During an epidemic, we spend a lot. For example, in 2018 during the epidemic in North and South Kivu…We used armoured vehicles for personnel protection…We also had to house all the service providers who were there, and we had to rent vehicles – the WHO rented over 500 vehicles. And all of this was extremely expensive.
The current response is taking place in a context marked by reduced international funding. How can we address this situation?

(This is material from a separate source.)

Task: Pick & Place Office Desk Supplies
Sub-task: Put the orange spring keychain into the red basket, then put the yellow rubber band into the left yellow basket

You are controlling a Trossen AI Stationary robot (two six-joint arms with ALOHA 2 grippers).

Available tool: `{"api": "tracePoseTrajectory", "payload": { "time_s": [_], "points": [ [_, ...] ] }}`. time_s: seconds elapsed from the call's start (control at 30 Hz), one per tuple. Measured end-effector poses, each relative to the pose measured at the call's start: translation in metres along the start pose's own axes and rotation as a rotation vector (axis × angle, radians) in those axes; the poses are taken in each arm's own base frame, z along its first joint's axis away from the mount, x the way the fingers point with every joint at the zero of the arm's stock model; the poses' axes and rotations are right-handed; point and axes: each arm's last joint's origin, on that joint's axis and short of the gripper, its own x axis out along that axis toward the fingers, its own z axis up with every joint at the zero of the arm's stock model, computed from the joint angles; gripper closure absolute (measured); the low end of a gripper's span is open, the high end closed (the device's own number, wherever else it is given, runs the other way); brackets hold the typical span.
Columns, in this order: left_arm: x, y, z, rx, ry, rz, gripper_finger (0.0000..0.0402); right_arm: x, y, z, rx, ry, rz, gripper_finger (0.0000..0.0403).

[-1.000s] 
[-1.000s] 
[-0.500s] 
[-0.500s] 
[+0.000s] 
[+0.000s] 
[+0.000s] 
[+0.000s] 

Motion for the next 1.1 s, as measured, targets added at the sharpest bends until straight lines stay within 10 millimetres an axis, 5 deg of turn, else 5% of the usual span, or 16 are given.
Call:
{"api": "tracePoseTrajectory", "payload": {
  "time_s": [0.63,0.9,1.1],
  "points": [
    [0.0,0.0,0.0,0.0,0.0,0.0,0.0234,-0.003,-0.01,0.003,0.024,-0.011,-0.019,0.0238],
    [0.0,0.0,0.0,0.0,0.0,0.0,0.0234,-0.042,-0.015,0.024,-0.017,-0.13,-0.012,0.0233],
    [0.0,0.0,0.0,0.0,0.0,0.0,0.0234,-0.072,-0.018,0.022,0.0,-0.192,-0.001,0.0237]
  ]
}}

What I do know is that this time the government has opened its wallet and has already provided significant sums to launch the response. Now we also have partners; we are counting first and foremost on the WHO.
Unfortunately, US funding was cut. But the WHO did everything it could to be at the forefront. Then there’s the Africa CDC [Africa Centres for Disease Control and Prevention], which is also making a significant impact on the ground, and other organisations like [the UN children’s agency] UNICEF, MSF [Médecins Sans Frontières/Doctors Without Borders]. and ALIMA [The Alliance for International Medical Action], which are our usual partners in the event of an Ebola virus disease outbreak.
For us, the most important thing is to make good use of these funds and all the equipment that our partners make available to us, and to properly organise the response so that the epidemic cannot last for months and months on the ground.
How can this response be transformed into an opportunity to sustainably strengthen the country’s health system?
We are in an emergency situation. The resources being deployed are specifically to respond to the epidemic. However, this epidemic has occurred in a very fragile environment, meaning that our healthcare system is not very strong.
We must draw conclusions to say that after this epidemic we should think about strengthening our health system, our surveillance system with our partners. So that if a new epidemic occurs, it is detected very quickly and the Ministry of Health responds to ensure that the number of cases does exceed what we are seeing now.
Fifty years after the discovery of Ebola, what notable advances have transformed the understanding of the disease?
During the first outbreak, we tried to determine the origin. We worked to identify the cause of the disease… We did everything we could locally, and then we also thought to send the sample to Belgium. There, we identified the virus.
The 1995 epidemic in Kikwit [in southwestern DRC] was where we really perfected our knowledge of this disease by putting in place control strategies: isolating the sick, carrying out safe burials, monitoring contacts, examining rumours…
We developed this strategy during the Kikwit outbreak with the WHO… and it’s the strategy we’ve used ever since in all outbreaks. We may change the name, but it’s the same principle. So, we laid the foundations of our knowledge about the outbreak, the transmission of the virus, the clinical aspects, and so on.
During the Kikwit outbreak, the team also treated patients with the blood of convalescents. This involved taking blood from someone who had recovered from Ebola and then transfusing it to someone with an acute form of the disease. Eight patients were treated this way and seven survived.
And what became of this approach?
Unfortunately, our European partners did not accept that experiment. They said, “No, the number of cases treated was small, and it happened at the end of the epidemic, so the virus had lost its virulence.” We did not accept the results of this experiment.
But I still believed there was some truth to it. Six or seven years later, I revived the idea, discussed it with the Americans, and we worked together to discover the Ebanga molecule from a convalescent patient in Kikwit. We took his blood, studied it, and that’s how we found the Ebanga molecule.
Then, during the 2018 epidemic, we also tested the Merck vaccine and statistically proved its effectiveness. In fact, this is the same vaccine we now use to prevent Ebola virus disease. Unfortunately, it’s only for Ebola Zaire; we don’t know if it’s effective against Ebola Bundibugyo.